The issue lies in the filters passed to ingestSegmentFirehose.
For context, this is what I’m trying to achieve. I’m trying to delete data from within segments by reindexing. For that I’m using an index task with IngestSegmentFirehose. My Index task looks like this
{
“type”: “index”,
“spec”: {
“dataSchema”: {
“dataSource”: “testData”,
“parser”: {
“type”: “string”,
“parseSpec”: {
“format”: “json”,
“timestampSpec”: {
“column”: “timestamp”,
“format”: “auto”
},
“dimensionsSpec”: {
“dimensions”: ,
“dimensionExclusions”: ,
“spatialDimensions”:
}
}
},
“granularitySpec”: {
“type”: “uniform”,
“segmentGranularity”: “DAY”,
“queryGranularity”: “NONE”,
“intervals”: [“2016-01-01T13:00:00.000Z/2019-02-21T13:56:52.889Z”]
}
},
“ioConfig”: {
“type”: “index”,
“firehose”: {
“type”: “ingestSegment”,
“dataSource”: “testData”,
“interval”: “2016-01-01T13:00:00.000Z/2019-02-21T13:56:52.889Z”,
“filter”: {
“type”: “not”,
“field”: {
“type”: “and”,
“fields”: [
{
“type”: “selector”,
“dimension”: “aId”,
“value”: “71F9BCD4-3DDE-48BC-84DE-89D7DB987B4E”
},
{
“type”: “selector”,
“dimension”: “bId”,
“value”: “DAB5009E-BF0E-430E-BF75-CF2E3A4FD739”
}
]
}
}
}
}
}
}
So first time this job works because the data which I’m deleting from the segments is intermixed with other data, so the filters in IngestSegmentFireHose actually have something to pick up. However, when there’s only one possible combination of (aId, bId) in the datasource, there’s nothing left for the firehose to reindex, so rather than dropping those, it just returns logs like these:
2019-03-07T08:57:05,700 INFO [task-runner-0-priority-0] org.apache.druid.segment.realtime.appenderator.BaseAppenderatorDriver - Dropping segments[[]]
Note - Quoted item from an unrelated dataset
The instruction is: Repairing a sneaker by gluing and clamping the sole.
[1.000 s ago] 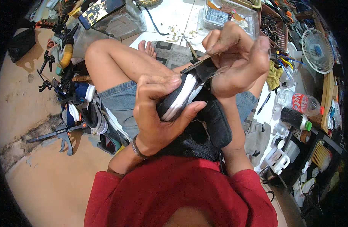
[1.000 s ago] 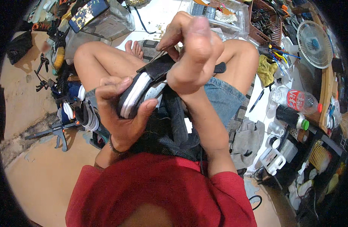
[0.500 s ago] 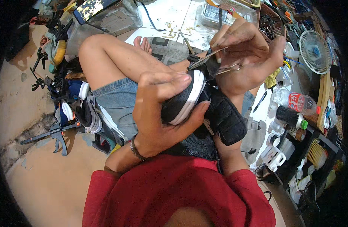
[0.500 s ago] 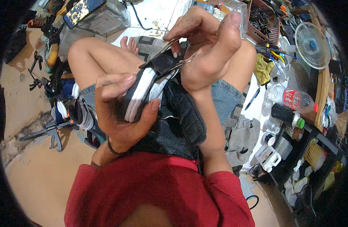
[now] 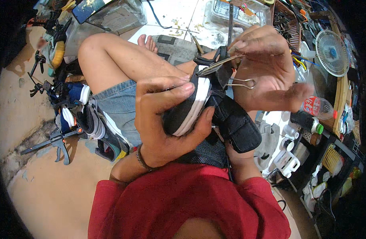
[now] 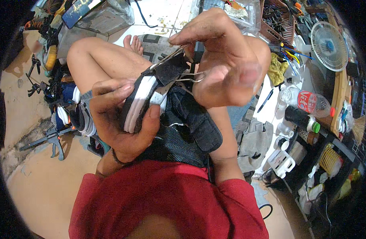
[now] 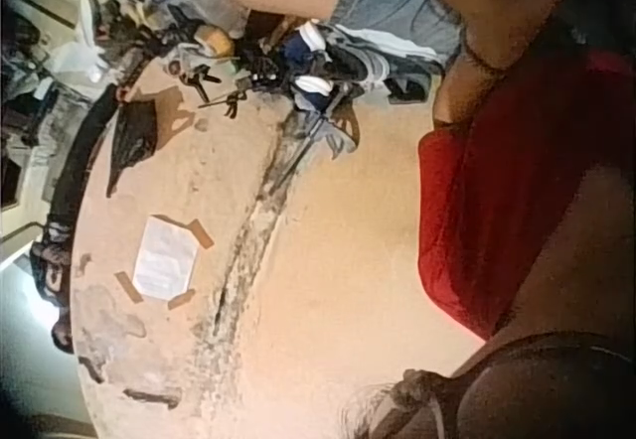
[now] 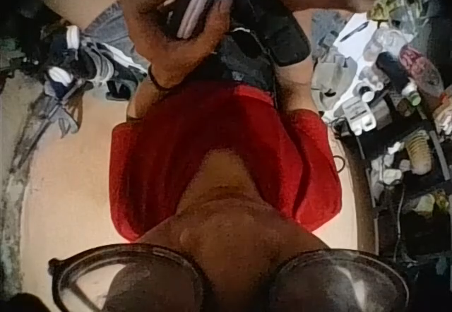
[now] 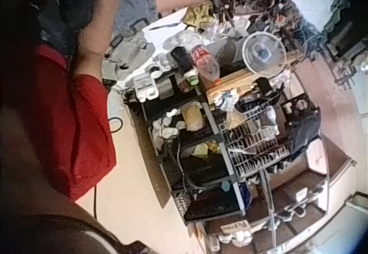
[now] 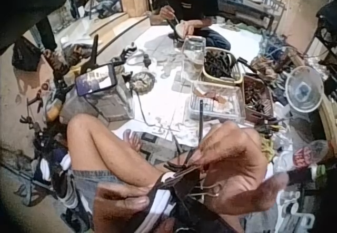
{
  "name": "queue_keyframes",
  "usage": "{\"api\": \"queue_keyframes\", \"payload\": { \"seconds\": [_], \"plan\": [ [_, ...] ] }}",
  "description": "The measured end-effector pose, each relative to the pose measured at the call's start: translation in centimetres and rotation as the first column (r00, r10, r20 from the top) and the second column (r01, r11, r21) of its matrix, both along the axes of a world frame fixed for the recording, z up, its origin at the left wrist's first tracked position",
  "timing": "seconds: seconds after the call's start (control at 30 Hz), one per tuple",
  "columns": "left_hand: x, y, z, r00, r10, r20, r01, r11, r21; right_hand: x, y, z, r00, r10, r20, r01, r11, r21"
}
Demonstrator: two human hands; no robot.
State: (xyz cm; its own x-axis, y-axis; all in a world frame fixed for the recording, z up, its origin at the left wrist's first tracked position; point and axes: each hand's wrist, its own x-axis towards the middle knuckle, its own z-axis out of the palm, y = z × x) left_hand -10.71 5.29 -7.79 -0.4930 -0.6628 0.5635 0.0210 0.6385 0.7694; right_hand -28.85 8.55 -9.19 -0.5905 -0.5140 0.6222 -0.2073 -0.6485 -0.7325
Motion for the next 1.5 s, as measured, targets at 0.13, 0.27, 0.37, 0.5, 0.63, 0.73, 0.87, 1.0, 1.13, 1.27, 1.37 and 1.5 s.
{"api": "queue_keyframes", "payload": {
  "seconds": [0.13,0.27,0.37,0.5,0.63,0.73,0.87,1.0,1.13,1.27,1.37,1.5],
  "plan": [
    [0.2,-0.1,-0.2,1.0,-0.003,0.018,0.003,1.0,-0.02,0.5,-0.6,-0.6,0.998,-0.068,-0.002,0.066,0.982,-0.179],
    [0.4,-0.1,-0.3,1.0,-0.025,-0.002,0.025,1.0,-0.006,1.2,0.1,-0.4,0.996,-0.016,0.087,0.029,0.988,-0.149],
    [0.7,-0.1,-0.8,0.999,-0.034,-0.039,0.035,0.999,0.034,2.1,0.1,-1.0,0.996,-0.045,0.077,0.058,0.984,-0.169],
    [1.2,-0.3,-0.8,0.999,-0.047,-0.022,0.047,0.998,0.039,2.9,-0.1,-1.3,0.987,-0.16,0.015,0.16,0.968,-0.192],
    [1.1,-0.5,-0.7,1.0,-0.017,-0.01,0.018,0.999,0.042,3.3,0.0,-1.1,0.989,-0.131,0.071,0.137,0.986,-0.092],
    [1.0,-0.7,-0.5,0.999,-0.043,0.007,0.042,0.999,0.03,2.9,0.2,-0.5,0.986,-0.129,0.106,0.132,0.991,-0.023],
    [0.8,-1.0,-0.8,0.999,-0.024,-0.038,0.026,0.998,0.056,0.2,1.2,1.1,0.973,0.025,-0.23,0.013,0.987,0.162],
    [0.9,-1.1,-0.8,0.998,-0.029,-0.058,0.034,0.995,0.091,-0.8,3.2,4.0,0.839,0.232,-0.492,0.029,0.884,0.466],
    [0.8,-1.6,-0.7,0.999,-0.045,-0.019,0.045,0.999,0.01,-2.5,4.0,5.3,0.776,0.336,-0.534,0.027,0.828,0.561],
    [0.9,-1.7,-0.8,0.999,-0.031,-0.035,0.033,0.998,0.047,-3.7,4.2,5.5,0.767,0.408,-0.495,-0.033,0.796,0.605],
    [1.3,-1.9,-1.3,0.998,-0.035,-0.052,0.036,0.999,0.017,-3.6,3.9,5.7,0.73,0.423,-0.537,-0.01,0.792,0.61],
    [1.7,-2.0,-1.2,0.998,-0.046,-0.048,0.047,0.999,0.027,-5.1,3.2,4.3,0.597,0.377,-0.708,-0.053,0.899,0.434]
  ]
}}
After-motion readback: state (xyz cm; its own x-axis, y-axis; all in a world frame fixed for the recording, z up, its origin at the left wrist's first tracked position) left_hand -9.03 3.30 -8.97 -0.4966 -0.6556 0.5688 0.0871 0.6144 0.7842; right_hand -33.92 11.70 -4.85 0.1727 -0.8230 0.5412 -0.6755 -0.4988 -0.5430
2019-03-07T08:57:05,706 INFO [task-runner-0-priority-0] org.apache.druid.indexing.common.task.IndexTask - Pushed segments[[]]
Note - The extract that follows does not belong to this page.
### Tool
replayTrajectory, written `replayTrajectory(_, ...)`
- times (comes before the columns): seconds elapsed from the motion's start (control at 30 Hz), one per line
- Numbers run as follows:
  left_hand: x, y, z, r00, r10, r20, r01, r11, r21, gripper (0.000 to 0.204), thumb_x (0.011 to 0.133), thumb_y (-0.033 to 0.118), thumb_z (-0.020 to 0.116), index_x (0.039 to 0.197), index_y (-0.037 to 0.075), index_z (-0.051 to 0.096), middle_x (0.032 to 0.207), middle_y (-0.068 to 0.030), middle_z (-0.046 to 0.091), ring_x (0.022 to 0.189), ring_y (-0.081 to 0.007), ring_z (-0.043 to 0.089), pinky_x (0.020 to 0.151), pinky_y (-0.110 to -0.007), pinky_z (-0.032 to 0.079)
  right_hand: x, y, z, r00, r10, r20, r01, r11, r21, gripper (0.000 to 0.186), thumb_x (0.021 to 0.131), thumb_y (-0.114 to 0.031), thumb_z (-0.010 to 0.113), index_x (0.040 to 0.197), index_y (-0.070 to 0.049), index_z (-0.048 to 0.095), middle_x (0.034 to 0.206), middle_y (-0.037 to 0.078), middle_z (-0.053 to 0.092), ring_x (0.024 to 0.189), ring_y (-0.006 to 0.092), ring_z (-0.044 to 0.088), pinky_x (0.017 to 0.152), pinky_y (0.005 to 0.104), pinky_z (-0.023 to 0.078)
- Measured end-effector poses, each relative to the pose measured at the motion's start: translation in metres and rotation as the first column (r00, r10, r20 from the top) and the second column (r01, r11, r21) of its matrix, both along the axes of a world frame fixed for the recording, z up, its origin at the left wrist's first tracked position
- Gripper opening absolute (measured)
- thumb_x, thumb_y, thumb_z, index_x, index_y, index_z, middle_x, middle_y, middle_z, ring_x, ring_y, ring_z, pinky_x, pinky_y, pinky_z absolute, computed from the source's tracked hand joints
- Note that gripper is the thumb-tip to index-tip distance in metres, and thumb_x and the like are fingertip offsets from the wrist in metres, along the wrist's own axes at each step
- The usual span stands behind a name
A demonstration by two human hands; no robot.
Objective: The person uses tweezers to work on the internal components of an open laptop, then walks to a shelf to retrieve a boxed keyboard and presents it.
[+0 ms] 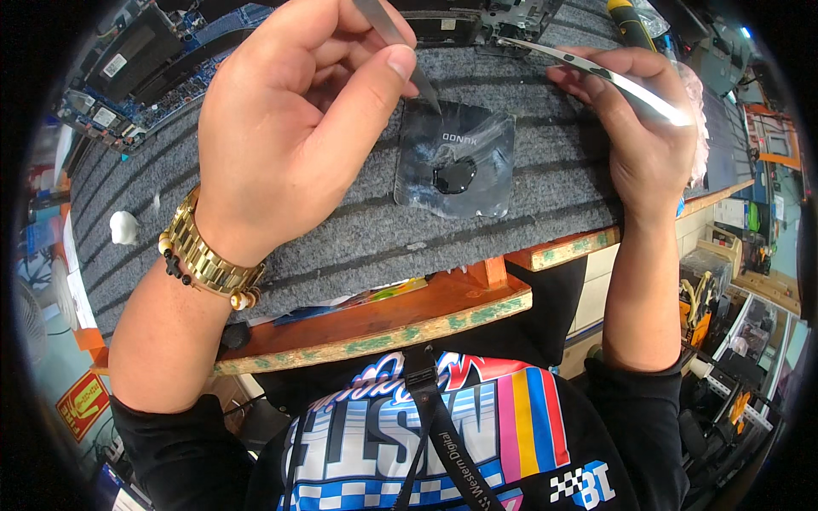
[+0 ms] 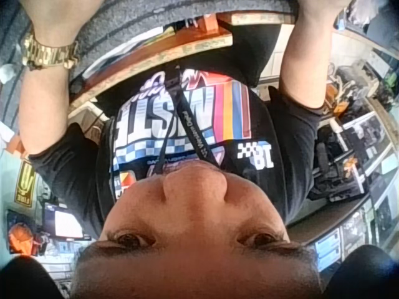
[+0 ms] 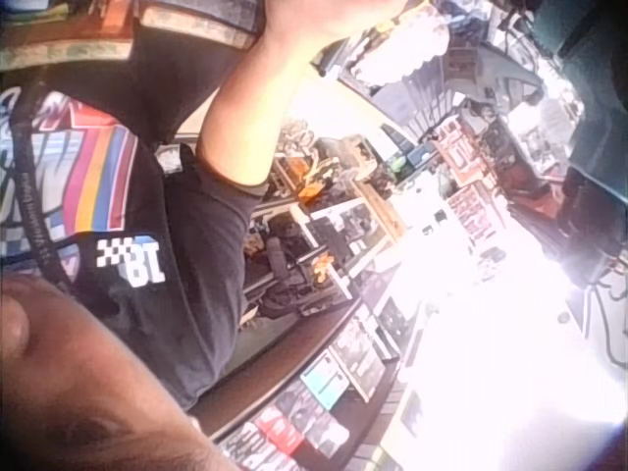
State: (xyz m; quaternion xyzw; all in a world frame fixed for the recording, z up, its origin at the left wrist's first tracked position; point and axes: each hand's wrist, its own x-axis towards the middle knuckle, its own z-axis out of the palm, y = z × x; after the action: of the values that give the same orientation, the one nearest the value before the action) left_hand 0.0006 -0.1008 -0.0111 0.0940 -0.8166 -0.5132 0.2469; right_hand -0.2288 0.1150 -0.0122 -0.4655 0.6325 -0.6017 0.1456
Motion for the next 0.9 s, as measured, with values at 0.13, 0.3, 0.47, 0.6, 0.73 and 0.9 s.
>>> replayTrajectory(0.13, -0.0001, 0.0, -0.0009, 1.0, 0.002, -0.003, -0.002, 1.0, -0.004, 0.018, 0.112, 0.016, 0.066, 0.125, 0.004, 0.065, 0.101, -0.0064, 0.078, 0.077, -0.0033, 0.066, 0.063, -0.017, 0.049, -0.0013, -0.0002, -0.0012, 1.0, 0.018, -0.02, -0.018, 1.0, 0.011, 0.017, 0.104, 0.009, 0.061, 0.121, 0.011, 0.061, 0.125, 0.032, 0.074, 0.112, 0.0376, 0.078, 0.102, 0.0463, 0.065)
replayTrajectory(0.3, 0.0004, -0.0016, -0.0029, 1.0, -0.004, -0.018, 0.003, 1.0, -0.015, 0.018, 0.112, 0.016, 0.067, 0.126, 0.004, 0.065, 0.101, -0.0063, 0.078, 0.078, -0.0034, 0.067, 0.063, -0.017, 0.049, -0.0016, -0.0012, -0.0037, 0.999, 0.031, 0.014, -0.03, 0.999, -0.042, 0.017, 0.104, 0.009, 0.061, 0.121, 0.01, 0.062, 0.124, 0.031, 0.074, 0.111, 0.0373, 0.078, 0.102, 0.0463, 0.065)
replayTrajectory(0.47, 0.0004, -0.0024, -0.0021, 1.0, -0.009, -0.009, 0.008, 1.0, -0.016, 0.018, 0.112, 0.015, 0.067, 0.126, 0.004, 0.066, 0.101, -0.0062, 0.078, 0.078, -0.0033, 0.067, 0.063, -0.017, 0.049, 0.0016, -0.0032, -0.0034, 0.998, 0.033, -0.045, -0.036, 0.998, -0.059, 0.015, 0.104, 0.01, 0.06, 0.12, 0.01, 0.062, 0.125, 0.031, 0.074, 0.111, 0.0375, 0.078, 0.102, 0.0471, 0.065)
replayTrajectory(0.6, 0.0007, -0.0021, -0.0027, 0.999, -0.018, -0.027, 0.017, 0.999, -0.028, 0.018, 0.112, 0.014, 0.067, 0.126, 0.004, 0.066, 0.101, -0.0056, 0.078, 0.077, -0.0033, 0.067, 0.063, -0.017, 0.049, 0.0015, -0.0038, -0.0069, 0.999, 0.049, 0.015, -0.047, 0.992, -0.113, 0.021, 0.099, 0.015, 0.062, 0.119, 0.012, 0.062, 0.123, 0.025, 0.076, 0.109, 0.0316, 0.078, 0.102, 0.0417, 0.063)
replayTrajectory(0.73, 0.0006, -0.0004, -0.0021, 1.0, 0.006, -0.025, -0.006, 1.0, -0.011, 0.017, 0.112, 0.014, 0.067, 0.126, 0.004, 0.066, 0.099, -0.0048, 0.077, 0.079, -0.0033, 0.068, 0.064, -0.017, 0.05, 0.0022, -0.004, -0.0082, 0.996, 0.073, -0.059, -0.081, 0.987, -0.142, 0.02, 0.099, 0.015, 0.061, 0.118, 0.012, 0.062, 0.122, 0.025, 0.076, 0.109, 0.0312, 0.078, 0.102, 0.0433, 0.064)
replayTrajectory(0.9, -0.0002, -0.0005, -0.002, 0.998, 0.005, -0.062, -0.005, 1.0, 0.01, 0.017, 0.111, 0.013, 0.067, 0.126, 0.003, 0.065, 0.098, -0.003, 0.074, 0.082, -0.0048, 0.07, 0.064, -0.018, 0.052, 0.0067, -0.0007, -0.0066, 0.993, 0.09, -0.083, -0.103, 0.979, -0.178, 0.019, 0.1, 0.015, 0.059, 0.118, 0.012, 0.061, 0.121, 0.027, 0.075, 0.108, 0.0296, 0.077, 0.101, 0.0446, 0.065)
2019-03-07T08:57:05,707 INFO [publish-0] org.apache.druid.segment.realtime.appenderator.BaseAppenderatorDriver - Nothing to publish, skipping publish step.
2019-03-07T08:57:05,707 INFO [task-runner-0-priority-0] org.apache.druid.indexing.common.task.IndexTask - Processed[0] events, unparseable[0], thrownAway[0].
2019-03-07T08:57:05,708 INFO [task-runner-0-priority-0] org.apache.druid.indexing.common.task.IndexTask - Published segments[]
Now, the question is, is there an attribute in IngestSegmentFirehose to drop/delete/ignore the events as set in the filters?